Problem: Scan the entries for lines with the word "right", then copy those lines.

Source material:

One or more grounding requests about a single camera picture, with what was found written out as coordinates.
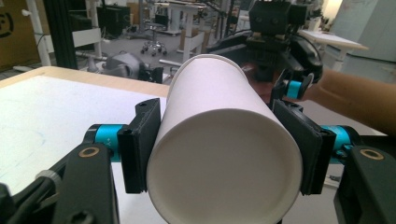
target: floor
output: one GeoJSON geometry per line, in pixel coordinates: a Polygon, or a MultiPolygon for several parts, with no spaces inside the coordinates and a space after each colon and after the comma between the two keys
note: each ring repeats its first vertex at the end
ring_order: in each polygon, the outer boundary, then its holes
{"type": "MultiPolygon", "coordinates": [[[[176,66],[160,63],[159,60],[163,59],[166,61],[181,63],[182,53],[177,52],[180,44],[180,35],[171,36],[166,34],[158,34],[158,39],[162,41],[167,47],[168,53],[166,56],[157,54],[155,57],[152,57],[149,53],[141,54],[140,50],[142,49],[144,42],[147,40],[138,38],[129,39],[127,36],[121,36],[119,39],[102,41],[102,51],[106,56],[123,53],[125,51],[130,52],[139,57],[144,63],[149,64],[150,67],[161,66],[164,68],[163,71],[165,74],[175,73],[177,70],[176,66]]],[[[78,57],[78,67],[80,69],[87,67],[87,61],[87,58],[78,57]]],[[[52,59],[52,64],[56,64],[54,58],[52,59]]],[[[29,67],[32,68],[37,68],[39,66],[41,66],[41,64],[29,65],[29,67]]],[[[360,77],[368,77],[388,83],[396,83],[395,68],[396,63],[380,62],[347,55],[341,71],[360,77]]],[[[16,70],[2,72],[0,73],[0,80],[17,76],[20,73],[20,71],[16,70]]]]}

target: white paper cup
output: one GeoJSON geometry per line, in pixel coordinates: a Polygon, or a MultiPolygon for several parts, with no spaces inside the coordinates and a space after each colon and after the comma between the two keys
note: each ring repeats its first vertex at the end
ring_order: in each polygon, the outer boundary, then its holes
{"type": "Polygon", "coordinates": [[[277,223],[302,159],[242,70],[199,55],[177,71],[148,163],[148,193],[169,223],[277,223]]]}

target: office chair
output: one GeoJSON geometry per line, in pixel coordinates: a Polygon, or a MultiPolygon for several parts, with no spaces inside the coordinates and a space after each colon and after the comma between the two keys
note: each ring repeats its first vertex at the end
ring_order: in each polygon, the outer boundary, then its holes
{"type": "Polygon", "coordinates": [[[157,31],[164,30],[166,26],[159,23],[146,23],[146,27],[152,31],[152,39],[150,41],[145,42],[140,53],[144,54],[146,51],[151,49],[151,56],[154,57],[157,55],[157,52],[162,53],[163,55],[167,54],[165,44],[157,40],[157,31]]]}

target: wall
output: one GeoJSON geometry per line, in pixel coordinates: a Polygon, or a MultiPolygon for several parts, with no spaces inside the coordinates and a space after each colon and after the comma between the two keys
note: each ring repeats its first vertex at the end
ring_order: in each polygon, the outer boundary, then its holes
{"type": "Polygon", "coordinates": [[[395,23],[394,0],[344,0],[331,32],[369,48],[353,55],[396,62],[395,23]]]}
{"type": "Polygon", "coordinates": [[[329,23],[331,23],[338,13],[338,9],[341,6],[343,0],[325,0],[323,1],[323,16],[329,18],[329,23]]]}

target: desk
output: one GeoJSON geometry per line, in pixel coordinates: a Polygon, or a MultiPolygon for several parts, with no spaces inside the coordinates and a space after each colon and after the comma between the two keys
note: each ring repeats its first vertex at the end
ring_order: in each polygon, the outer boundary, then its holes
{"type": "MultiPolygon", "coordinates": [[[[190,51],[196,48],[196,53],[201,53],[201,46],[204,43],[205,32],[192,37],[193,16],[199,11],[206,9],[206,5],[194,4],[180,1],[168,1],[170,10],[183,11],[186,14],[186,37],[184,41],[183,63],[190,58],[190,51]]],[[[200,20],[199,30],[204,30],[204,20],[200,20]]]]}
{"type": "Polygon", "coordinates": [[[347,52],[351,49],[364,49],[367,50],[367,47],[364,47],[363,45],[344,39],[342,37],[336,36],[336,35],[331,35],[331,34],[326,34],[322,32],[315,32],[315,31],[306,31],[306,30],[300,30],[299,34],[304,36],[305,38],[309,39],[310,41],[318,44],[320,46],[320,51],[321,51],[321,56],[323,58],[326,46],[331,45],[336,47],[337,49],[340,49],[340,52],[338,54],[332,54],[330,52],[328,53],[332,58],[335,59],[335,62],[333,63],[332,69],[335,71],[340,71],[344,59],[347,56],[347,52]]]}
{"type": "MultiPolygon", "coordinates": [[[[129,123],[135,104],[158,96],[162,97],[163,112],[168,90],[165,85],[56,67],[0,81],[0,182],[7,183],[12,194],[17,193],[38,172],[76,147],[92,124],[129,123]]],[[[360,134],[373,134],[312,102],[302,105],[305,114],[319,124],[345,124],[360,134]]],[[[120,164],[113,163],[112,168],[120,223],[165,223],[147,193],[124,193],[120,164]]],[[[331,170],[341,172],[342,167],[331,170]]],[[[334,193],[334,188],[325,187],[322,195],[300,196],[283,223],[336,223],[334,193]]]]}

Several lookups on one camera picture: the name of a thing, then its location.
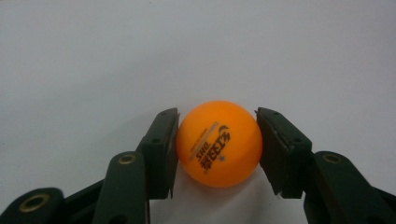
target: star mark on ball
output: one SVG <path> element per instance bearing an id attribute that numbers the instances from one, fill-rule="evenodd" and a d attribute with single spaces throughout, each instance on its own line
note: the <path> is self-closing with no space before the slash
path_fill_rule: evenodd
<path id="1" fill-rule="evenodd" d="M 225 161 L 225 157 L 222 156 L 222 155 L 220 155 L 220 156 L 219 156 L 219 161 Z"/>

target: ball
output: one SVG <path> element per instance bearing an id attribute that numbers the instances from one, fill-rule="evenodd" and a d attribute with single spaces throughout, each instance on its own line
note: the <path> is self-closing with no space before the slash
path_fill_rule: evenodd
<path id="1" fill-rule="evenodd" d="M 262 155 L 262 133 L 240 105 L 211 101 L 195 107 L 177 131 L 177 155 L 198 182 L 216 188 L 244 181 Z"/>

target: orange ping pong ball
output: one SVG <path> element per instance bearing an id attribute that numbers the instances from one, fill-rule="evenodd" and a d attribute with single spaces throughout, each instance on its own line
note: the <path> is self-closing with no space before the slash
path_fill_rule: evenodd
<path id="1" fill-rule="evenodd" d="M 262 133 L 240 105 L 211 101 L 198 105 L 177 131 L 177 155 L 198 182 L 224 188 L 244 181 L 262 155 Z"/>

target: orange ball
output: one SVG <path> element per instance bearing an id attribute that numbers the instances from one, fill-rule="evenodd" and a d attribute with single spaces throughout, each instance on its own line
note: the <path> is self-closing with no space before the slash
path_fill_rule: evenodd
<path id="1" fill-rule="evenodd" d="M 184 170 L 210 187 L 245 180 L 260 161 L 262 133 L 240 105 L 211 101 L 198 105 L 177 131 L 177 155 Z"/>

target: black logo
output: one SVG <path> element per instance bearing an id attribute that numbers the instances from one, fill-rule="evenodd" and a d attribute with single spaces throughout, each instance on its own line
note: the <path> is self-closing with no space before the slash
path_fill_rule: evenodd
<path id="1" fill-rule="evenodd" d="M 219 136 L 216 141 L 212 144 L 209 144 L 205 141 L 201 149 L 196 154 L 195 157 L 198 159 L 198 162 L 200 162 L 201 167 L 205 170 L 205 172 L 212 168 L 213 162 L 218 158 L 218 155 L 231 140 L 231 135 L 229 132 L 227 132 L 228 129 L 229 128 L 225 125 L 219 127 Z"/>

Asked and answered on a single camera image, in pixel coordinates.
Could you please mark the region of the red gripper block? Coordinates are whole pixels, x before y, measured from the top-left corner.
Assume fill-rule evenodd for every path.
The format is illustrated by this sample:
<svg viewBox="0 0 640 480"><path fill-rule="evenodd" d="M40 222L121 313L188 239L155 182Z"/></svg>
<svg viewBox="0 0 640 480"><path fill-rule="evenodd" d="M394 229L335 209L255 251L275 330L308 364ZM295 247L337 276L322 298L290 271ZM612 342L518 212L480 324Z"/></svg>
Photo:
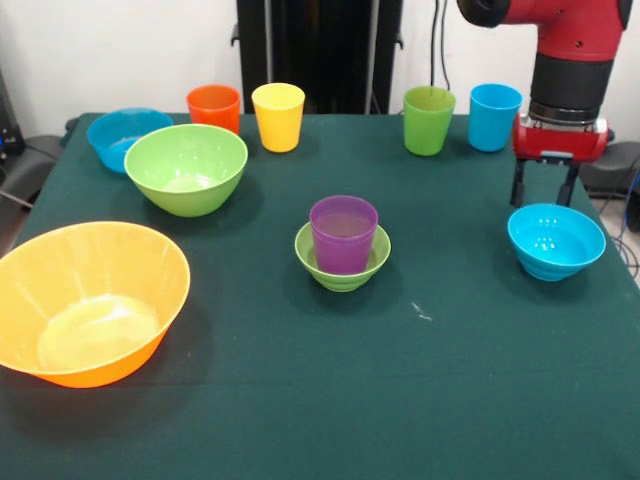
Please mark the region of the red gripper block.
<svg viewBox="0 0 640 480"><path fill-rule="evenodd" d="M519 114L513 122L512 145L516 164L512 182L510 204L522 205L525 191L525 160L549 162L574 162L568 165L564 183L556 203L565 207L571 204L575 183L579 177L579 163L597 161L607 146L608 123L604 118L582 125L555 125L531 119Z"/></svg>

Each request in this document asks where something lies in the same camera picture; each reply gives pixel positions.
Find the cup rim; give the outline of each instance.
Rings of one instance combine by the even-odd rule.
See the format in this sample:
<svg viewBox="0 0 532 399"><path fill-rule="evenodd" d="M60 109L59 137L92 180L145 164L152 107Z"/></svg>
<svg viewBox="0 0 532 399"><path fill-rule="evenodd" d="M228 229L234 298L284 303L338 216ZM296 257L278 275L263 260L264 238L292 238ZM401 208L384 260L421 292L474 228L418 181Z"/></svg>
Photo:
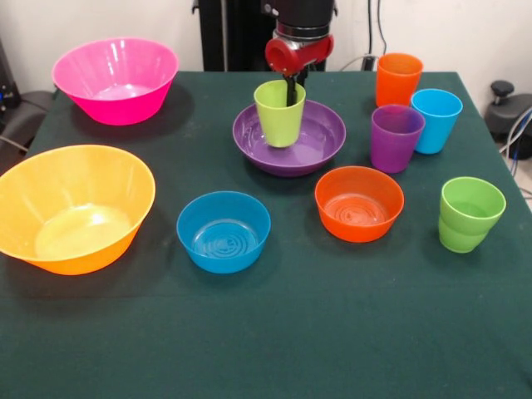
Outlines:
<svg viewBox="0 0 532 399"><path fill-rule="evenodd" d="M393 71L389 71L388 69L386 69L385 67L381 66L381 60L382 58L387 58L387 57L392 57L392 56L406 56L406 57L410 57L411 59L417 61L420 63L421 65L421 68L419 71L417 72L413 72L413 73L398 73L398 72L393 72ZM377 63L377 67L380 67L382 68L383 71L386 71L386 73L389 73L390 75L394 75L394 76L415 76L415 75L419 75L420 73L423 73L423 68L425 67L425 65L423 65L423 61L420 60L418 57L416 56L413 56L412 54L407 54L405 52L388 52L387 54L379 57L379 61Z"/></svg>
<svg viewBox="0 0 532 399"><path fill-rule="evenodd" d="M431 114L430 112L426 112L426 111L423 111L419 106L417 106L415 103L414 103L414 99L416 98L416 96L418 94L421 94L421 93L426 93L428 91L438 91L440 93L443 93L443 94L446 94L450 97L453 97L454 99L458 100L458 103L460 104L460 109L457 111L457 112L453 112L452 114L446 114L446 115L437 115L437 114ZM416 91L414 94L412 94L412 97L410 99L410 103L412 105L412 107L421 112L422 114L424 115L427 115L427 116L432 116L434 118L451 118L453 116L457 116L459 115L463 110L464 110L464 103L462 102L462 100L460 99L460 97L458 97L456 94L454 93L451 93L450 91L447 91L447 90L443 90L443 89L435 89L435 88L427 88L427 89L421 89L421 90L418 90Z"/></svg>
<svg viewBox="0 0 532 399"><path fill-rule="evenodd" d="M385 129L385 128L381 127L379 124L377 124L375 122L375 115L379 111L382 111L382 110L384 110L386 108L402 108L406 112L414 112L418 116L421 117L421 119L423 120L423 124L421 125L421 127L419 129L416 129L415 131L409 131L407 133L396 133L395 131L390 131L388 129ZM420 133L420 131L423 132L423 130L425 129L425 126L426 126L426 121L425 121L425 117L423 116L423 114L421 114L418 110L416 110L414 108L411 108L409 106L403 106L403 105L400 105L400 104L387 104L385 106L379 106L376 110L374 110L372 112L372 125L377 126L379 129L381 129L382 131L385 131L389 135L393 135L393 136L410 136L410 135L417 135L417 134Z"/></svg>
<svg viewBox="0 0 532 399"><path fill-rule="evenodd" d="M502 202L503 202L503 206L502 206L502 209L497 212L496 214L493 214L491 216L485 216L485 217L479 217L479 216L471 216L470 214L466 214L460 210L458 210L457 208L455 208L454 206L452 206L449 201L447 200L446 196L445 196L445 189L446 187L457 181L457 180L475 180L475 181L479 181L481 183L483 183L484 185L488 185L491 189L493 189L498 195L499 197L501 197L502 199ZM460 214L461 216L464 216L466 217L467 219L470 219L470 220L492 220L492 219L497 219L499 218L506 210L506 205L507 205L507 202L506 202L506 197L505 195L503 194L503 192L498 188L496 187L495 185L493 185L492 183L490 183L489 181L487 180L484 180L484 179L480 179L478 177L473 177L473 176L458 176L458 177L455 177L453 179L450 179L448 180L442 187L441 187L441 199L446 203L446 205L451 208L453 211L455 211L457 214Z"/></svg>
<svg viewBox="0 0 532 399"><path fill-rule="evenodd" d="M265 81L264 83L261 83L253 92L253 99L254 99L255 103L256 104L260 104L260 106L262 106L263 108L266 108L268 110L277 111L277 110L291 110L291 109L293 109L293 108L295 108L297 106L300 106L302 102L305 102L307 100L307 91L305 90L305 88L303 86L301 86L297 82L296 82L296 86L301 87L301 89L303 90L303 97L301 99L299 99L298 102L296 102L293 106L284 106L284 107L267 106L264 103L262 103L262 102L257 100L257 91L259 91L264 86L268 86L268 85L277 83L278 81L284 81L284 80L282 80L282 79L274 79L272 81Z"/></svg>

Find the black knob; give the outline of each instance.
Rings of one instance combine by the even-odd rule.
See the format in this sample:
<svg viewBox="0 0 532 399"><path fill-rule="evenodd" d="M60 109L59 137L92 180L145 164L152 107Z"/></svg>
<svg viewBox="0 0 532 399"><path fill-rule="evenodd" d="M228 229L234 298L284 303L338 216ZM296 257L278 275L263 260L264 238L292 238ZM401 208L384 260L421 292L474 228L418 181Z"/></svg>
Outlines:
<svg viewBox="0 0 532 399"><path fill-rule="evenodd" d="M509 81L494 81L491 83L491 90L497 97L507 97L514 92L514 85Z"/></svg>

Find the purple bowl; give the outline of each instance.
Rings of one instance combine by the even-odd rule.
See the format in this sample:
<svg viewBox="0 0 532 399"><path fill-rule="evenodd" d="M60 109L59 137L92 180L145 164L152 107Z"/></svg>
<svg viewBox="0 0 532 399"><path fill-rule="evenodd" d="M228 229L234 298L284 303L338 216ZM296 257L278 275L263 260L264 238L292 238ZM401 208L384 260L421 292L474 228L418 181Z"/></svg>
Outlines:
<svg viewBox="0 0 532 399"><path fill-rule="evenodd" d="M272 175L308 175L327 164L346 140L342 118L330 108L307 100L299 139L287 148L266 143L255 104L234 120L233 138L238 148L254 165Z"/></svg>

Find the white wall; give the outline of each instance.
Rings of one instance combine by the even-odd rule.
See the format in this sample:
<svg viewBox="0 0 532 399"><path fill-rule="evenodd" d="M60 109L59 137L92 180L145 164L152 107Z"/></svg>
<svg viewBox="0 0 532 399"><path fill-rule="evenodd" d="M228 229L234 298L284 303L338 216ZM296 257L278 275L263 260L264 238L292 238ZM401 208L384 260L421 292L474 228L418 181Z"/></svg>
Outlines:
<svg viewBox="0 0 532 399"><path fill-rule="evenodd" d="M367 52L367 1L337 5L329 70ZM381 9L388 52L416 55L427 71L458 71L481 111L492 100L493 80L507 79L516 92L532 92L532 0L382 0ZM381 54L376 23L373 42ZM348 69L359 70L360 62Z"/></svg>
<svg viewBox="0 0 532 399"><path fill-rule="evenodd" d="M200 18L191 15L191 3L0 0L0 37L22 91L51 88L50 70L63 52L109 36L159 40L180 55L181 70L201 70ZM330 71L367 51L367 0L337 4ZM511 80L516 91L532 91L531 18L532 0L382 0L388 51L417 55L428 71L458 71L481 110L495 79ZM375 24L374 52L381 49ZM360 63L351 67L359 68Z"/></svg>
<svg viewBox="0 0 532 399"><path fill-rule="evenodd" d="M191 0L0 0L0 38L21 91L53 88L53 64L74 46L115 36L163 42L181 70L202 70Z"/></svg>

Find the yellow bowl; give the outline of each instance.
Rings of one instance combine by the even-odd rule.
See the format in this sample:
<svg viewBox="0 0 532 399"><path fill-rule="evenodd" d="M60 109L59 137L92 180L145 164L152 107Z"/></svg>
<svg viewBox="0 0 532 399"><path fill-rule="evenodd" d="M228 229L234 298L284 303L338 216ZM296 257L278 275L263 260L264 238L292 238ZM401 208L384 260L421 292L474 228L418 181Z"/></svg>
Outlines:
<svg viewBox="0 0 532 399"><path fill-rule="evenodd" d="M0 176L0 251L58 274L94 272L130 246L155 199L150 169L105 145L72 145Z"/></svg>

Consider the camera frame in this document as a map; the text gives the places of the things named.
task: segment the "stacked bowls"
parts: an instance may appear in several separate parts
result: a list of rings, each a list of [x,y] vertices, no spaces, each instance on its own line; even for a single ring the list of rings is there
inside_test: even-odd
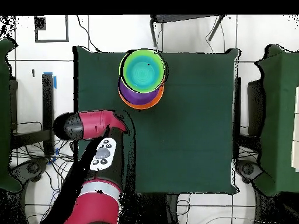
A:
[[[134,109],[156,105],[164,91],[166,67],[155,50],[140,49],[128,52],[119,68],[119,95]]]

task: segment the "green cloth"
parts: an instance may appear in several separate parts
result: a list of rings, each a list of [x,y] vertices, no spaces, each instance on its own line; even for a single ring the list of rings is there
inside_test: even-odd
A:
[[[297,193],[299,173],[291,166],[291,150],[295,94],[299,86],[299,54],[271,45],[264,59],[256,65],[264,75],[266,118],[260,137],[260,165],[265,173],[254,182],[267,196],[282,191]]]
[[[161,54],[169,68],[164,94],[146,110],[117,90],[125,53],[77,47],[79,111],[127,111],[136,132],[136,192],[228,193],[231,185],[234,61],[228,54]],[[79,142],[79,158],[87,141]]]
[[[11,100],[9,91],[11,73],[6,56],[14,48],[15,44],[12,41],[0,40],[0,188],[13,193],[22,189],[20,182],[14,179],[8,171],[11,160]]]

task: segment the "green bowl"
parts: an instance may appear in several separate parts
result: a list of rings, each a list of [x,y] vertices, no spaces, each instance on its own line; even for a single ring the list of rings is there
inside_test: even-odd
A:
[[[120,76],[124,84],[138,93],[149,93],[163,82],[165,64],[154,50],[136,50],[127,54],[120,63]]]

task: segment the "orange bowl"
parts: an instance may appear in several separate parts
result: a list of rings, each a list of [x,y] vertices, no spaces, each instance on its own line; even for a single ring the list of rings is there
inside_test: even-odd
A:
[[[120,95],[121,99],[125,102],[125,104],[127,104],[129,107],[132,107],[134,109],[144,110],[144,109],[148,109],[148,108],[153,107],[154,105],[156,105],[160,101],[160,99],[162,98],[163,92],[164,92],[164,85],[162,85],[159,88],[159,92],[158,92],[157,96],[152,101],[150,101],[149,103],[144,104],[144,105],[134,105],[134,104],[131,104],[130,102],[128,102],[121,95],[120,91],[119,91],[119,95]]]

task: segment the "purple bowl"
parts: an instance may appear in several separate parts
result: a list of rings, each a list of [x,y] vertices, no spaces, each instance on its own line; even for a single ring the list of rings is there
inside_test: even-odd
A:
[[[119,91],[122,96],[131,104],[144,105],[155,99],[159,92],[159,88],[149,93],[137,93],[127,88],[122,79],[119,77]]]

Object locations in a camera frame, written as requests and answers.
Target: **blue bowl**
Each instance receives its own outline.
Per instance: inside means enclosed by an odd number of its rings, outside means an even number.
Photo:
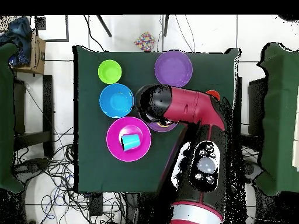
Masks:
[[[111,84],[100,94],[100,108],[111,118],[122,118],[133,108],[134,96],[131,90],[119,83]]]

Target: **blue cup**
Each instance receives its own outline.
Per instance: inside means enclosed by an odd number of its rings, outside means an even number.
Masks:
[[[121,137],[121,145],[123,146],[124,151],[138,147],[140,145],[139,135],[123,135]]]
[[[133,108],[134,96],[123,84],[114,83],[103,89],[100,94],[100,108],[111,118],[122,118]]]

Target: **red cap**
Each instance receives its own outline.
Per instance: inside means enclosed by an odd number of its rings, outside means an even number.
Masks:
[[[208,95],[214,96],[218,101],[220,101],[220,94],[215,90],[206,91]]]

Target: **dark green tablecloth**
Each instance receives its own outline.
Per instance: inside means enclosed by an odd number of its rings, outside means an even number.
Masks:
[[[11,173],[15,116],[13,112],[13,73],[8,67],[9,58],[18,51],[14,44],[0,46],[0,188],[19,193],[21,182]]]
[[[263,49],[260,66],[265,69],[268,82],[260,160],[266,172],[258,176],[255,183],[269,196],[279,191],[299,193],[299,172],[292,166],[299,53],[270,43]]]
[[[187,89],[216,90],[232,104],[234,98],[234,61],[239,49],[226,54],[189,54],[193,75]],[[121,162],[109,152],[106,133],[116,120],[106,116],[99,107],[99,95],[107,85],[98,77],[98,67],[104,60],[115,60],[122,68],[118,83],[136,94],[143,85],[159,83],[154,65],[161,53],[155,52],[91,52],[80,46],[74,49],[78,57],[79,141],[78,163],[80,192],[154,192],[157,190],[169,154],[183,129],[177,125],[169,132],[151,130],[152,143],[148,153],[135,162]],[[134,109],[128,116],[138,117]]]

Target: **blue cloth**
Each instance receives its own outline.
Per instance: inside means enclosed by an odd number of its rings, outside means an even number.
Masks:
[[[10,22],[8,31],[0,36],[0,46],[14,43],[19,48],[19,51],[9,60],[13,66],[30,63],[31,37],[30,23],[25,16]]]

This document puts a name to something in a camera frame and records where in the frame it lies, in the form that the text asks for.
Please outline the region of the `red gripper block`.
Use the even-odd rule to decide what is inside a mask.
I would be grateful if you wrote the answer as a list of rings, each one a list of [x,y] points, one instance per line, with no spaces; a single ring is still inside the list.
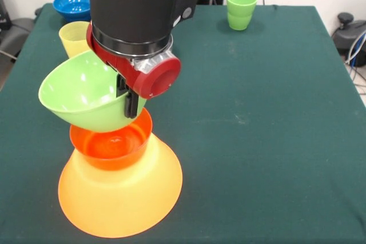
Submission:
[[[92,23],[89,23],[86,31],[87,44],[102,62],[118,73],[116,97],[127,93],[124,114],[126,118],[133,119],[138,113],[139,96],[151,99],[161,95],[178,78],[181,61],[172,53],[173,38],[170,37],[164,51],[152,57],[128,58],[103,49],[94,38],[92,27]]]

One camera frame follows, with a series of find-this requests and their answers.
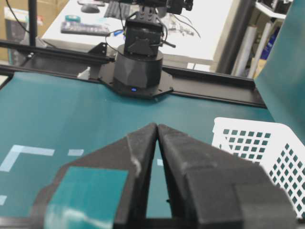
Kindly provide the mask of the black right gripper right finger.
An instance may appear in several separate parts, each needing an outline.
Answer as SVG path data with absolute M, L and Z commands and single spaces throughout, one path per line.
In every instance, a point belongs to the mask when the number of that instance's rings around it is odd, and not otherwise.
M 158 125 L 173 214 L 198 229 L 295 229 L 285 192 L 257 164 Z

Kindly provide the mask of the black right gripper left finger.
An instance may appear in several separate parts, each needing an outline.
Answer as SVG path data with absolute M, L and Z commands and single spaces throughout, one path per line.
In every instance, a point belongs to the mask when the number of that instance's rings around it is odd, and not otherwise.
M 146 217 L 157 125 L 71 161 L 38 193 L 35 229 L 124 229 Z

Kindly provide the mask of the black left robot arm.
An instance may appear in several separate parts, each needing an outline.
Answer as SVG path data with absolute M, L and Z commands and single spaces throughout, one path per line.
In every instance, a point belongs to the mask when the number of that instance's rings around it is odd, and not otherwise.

Answer below:
Kindly provide the mask of the black right gripper right finger.
Kindly provide the mask of the black right gripper left finger.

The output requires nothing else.